Pediatr Radiol. 2026 Jun 4. doi: 10.1007/s00247-026-06679-y. Online ahead of print.
ABSTRACT
BACKGROUND: Photon-counting detector computed tomography (PCD-CT) offers potential advantages over conventional energy-integrating detector computed tomography (EID-CT) in pediatric imaging, but the available evidence has not yet been systematically synthesized.
OBJECTIVE: To compare radiation dose, image quality based on objective metrics, and iodinated contrast dose between PCD-CT and EID-CT in pediatric patients.
MATERIALS AND METHODS: A systematic search of PubMed, Scopus, and Cochrane CENTRAL through March 15, 2026, identified comparative studies of PCD-CT versus EID-CT in children 17 years of age or younger. Radiation dose outcomes, including volume computed tomography dose index (CTDIvol), dose-length product (DLP), and size-specific dose estimate (SSDE), were pooled as mean differences (MDs), and objective image quality outcomes, including signal-to-noise ratio (SNR) and contrast-to-noise ratio (CNR), were pooled as standardized mean differences (SMDs; Hedges’ g) using random-effects models. Prediction intervals were calculated for each pooled outcome. Subgroup analyses were performed by body region, and exploratory meta-regression with body region as a moderator was performed.
RESULTS: Twelve comparative studies comprising 1,545 total study-arm observations or examinations were included in the meta-analysis, and 6 additional studies were included in the narrative synthesis. Compared with EID-CT, PCD-CT showed significantly lower CTDIvol (MD=-0.90 mGy; 95% confidence interval [CI]: -1.74 to -0.06; P=0.036; 95% prediction interval [PI]: -4.06 to 2.26) and significantly lower SSDE (MD=-1.35 mGy; 95% CI: -2.32 to -0.38; P=0.006; PI: -4.63 to 1.92). DLP showed a non-significant reduction (MD=-21.25 mGy·cm; 95% CI: -47.29 to 4.79; P=0.110; PI: -116.58 to 74.08). PCD-CT also demonstrated significantly higher SNR (SMD=0.42; 95% CI: 0.05 to 0.78; P=0.024; PI: -0.94 to 1.77) and a small significant increase in CNR (SMD=0.34; 95% CI: 0.02 to 0.66; P=0.037; PI: -0.66 to 1.34). All overall 95% prediction intervals crossed zero. The head subgroup showed the largest objective SNR difference (k=2; SMD=1.34; 95% CI: 1.12 to 1.56). Two studies reported 25-50% reductions in contrast dose while maintaining image quality based on objective metrics.

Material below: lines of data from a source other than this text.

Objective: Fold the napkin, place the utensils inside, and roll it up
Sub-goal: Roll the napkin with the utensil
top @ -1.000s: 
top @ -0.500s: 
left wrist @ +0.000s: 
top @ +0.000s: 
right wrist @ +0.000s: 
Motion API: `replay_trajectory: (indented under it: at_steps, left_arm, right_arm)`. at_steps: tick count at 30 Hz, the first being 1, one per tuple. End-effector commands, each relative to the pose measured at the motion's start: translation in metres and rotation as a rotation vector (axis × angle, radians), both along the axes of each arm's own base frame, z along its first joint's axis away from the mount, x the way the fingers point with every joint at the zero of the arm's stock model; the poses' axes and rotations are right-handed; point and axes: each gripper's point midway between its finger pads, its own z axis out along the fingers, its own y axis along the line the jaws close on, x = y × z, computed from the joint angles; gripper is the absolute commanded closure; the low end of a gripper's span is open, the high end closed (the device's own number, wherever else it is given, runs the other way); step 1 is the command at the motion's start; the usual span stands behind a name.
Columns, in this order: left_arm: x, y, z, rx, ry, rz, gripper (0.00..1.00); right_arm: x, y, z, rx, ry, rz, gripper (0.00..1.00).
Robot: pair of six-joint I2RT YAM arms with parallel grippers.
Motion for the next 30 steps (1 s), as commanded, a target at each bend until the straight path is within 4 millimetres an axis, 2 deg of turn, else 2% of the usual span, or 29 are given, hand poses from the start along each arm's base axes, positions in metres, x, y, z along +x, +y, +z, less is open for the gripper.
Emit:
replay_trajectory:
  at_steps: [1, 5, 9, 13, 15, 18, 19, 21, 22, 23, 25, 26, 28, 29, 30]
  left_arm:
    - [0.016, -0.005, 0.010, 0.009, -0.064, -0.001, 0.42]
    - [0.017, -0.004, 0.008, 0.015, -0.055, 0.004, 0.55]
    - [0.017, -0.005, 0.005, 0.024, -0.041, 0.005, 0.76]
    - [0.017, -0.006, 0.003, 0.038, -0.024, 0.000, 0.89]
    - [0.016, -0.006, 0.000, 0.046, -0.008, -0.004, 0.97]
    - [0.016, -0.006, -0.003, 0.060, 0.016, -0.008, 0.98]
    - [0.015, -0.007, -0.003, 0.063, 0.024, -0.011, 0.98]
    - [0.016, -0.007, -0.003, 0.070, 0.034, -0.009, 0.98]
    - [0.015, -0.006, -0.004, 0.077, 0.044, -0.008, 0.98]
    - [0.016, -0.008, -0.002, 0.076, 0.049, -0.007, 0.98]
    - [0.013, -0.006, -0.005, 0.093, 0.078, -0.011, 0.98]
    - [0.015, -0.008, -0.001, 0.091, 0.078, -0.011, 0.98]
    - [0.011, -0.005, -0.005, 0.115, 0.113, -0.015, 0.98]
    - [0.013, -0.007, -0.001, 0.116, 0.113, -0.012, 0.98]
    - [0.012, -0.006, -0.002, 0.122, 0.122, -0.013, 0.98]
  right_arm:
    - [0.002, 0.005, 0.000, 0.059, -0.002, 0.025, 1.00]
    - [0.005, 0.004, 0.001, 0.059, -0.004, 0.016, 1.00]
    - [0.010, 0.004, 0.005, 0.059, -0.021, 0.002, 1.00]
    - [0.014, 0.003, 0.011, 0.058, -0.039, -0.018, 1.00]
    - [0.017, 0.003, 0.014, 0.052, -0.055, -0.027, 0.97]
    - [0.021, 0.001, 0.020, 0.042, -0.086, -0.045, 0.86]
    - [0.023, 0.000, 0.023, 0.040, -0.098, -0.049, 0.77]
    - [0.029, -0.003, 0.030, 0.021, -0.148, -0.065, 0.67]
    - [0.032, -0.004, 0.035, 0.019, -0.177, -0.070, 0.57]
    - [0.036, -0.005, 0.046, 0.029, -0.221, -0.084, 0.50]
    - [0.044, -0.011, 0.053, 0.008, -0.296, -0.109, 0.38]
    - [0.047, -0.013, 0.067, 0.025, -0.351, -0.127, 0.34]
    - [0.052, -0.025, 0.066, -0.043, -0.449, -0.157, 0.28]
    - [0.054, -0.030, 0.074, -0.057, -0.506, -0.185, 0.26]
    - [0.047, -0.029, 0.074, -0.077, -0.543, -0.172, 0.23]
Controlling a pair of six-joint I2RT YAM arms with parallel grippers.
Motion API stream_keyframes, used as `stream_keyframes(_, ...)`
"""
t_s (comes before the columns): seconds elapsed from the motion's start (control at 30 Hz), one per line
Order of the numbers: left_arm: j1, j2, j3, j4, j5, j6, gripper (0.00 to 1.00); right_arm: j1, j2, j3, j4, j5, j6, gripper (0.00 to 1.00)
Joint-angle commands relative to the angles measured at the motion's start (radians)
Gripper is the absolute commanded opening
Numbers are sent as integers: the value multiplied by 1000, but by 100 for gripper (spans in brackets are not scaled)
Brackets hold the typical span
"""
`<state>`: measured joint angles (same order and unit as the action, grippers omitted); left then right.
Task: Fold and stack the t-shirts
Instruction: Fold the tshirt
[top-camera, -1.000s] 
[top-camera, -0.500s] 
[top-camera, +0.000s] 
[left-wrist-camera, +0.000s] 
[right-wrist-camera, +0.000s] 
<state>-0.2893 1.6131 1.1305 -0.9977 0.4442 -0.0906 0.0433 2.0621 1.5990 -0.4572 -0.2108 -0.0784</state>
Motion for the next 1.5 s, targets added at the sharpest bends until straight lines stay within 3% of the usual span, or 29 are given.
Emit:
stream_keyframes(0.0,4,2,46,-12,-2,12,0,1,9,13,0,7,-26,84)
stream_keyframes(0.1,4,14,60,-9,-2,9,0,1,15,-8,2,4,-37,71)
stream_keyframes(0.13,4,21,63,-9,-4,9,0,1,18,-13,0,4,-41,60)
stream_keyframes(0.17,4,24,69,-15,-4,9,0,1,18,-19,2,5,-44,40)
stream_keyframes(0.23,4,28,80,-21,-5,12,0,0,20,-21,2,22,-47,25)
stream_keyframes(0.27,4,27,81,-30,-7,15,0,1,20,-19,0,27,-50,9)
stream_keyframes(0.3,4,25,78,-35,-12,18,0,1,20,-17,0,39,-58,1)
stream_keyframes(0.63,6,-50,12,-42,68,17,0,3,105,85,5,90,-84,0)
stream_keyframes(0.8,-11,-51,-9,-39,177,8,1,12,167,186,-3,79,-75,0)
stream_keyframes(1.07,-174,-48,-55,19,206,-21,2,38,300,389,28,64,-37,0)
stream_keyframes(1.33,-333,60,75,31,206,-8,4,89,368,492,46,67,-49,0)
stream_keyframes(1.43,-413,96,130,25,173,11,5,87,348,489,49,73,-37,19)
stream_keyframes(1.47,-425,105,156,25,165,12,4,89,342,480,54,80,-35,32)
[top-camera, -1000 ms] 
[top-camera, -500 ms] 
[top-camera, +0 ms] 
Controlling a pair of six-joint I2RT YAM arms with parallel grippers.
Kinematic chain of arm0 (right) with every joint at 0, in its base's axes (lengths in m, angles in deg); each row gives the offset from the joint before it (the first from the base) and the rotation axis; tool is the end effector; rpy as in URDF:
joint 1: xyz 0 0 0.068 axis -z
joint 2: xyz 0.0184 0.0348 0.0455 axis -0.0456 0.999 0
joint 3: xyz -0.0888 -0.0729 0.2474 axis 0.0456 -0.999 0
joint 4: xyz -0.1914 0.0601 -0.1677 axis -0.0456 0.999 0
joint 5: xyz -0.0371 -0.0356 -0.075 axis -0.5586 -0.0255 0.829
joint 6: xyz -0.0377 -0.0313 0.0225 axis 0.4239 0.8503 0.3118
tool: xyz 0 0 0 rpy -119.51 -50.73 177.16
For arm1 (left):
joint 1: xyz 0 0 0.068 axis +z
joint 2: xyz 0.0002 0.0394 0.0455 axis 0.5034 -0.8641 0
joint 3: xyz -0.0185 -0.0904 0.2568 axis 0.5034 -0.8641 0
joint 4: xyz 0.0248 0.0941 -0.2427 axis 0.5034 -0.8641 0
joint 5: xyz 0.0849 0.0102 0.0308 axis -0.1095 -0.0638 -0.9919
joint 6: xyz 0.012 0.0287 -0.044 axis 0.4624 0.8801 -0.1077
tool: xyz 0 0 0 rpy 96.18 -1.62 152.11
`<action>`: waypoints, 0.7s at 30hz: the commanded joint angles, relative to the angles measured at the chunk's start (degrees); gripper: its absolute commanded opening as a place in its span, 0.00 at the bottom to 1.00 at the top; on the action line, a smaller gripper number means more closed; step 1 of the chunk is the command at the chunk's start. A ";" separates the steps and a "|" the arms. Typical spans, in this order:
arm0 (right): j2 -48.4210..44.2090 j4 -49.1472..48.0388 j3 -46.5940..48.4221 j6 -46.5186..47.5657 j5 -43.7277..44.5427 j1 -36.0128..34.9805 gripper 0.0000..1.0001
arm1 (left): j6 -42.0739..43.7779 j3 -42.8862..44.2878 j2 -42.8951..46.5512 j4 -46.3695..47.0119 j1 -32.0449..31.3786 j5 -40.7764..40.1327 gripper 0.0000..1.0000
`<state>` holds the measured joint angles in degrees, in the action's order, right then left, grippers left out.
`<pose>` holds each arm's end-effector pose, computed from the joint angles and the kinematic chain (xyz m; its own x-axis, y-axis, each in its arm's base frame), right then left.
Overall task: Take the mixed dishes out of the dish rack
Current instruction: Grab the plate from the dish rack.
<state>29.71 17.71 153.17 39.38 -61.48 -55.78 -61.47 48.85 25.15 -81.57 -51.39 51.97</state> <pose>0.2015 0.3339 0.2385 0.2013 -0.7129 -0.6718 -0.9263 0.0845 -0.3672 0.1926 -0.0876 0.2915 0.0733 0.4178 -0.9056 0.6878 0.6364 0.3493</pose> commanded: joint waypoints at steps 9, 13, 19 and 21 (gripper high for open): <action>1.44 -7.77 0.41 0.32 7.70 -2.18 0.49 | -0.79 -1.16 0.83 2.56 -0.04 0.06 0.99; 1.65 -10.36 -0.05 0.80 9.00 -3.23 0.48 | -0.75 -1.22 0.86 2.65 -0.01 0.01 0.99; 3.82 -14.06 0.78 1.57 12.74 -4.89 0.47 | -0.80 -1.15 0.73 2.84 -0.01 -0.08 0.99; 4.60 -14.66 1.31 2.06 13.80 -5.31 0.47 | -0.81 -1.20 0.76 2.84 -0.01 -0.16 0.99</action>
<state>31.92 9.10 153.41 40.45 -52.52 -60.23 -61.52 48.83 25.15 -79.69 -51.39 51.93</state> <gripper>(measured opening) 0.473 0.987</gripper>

CONCLUSION: Compared with EID-CT, PCD-CT was associated with significantly lower CTDIvol and SSDE, and with significantly higher SNR and CNR; the reduction in DLP did not reach statistical significance. All overall 95% prediction intervals crossed zero, indicating that the magnitude and direction of benefit may vary across protocols and body regions. The most consistent dose reduction was observed in abdominopelvic imaging, and the largest objective SNR difference was observed in head computed tomography, although the clinical relevance of SNR/CNR differences remains to be established.